American Airlines says it will modify seats on 49 more planes to prevent rows of seats from coming loose during flight.
It's addressing the same problem that caused the airline to ground 48 planes last week — the seat rows aren't locking properly into tracks on the floor.
Crews will add a "secondary locking device" to seats in most of American's Boeing 767s, spokeswoman Andrea Huguely said Friday. Those are wide-body planes used on international flights.
Seats came loose on three U.S. flights involving two different Boeing 757s earlier this month. There have been no similar mid-flight incidents with the Boeing 767s, but the airline is reinforcing the locking systems as a precaution, Huguely said.
In a memo, American assured employees that no other planes in the fleet have the same locking device. The seats involved are made by Weber Aircraft LLC, which did not immediately return calls for comment.
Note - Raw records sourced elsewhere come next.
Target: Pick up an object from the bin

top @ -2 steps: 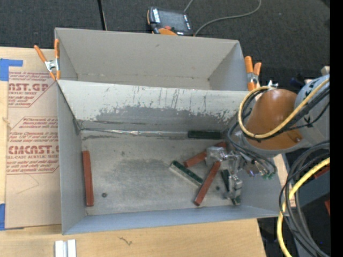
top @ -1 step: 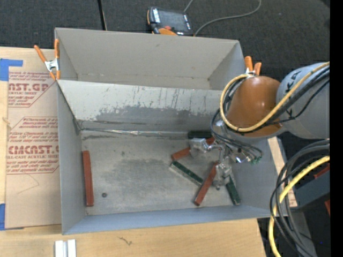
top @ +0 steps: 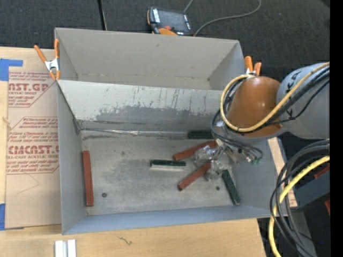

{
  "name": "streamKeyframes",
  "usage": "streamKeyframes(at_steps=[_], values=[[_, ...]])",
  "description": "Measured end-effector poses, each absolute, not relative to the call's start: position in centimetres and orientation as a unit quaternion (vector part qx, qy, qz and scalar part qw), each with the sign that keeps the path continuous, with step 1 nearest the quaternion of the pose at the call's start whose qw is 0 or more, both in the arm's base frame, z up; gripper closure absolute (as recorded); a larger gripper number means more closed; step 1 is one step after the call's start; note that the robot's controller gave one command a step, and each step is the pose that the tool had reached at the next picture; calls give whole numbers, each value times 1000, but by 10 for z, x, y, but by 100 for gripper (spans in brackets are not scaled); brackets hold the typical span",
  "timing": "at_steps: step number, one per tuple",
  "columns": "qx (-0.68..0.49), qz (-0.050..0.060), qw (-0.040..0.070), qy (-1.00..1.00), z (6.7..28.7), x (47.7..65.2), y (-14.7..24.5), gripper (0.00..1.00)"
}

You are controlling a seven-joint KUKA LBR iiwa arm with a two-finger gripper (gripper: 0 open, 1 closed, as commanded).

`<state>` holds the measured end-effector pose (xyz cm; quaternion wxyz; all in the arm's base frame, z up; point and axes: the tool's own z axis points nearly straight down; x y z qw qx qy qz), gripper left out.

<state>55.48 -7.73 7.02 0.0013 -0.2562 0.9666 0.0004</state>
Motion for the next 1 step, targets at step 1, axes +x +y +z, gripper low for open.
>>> streamKeyframes(at_steps=[1], values=[[-436, -1, 4, 900, 210, 567, -31, 100]])
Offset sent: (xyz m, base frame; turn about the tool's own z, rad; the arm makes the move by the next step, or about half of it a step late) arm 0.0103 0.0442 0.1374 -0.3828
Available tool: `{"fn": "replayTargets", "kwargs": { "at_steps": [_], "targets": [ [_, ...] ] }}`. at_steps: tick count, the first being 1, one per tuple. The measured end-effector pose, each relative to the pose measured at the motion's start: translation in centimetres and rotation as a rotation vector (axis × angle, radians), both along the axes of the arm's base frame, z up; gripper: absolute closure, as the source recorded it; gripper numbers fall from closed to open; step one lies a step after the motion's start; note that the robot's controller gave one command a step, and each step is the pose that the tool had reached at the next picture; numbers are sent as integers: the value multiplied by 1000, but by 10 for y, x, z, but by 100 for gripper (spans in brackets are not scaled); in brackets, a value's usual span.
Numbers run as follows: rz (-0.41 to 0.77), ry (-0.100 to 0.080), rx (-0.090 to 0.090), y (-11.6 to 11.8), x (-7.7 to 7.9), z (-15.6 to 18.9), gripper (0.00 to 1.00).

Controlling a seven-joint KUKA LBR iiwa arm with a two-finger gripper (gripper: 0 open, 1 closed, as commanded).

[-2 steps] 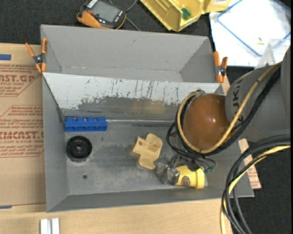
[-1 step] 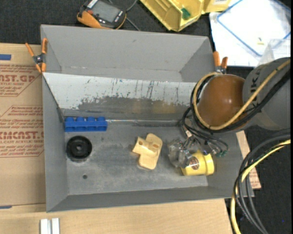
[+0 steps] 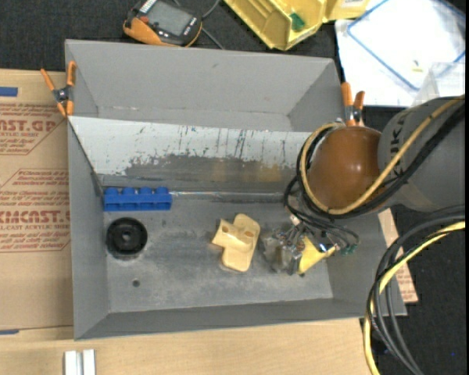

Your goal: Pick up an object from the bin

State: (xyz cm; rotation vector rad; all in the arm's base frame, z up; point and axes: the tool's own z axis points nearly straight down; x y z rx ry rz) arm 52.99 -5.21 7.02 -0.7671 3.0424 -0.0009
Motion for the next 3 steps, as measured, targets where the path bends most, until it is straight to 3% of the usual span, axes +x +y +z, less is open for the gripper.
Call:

Work on the 767s started late Thursday and will be done by Oct. 21, Huguely said. The work will be done overnight and the airline won't have to cancel any flights this time. It canceled at least 94 flights because of seat problems with the 757s.
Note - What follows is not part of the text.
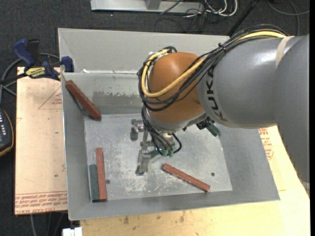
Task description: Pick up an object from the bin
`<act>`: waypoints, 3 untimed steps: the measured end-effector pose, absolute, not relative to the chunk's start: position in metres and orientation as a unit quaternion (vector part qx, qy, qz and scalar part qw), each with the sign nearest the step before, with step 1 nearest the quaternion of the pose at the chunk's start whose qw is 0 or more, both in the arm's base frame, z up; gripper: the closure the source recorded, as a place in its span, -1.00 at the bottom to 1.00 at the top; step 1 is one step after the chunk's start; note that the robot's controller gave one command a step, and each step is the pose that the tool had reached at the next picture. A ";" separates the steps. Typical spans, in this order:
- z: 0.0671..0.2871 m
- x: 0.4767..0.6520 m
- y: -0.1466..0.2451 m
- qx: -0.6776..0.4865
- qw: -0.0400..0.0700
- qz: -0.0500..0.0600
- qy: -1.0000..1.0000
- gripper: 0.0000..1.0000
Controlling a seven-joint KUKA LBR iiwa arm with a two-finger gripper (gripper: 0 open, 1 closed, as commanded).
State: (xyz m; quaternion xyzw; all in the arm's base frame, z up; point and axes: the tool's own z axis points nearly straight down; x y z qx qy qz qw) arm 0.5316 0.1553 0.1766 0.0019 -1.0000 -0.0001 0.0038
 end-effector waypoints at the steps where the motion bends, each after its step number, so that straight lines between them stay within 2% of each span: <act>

The Federal Aviation Administration said it approved of American's approach with the 767s. The FAA will let American keep flying planes that have not yet undergone the modifications.
Loose seats on the 757s raised safety concerns and turned into a public-relations nightmare for American, the nation's third-largest airline, which has been flying under bankruptcy protection since last November.
The FAA is still investigating the incidents on the 757s. Network TV news anchors and late-night talk-show hosts made fun of the airline. Jay Leno joked on NBC's "The Tonight Show" that the airline had a new slogan: "Contents of plane may shift during the flight."
American first gave one explanation for the problem aboard its 757s, then gave another two days later, saying pins that hold the seats to the floor had become gummed up over time from dirt and by passengers spilling sodas and coffee. The seats had been removed and reinstalled, which American's vice president of safety, David Campbell, said could have made the loose-seat problem pop up sooner.
The reinforcing work will be done on 49 of American's 58 Boeing 767-300 aircraft. The other nine, along with 15 Boeing 767-200s, have different seats and were not part of Friday's announcement, according to the airline.
American is owned by AMR Corp., based in Fort Worth, Texas.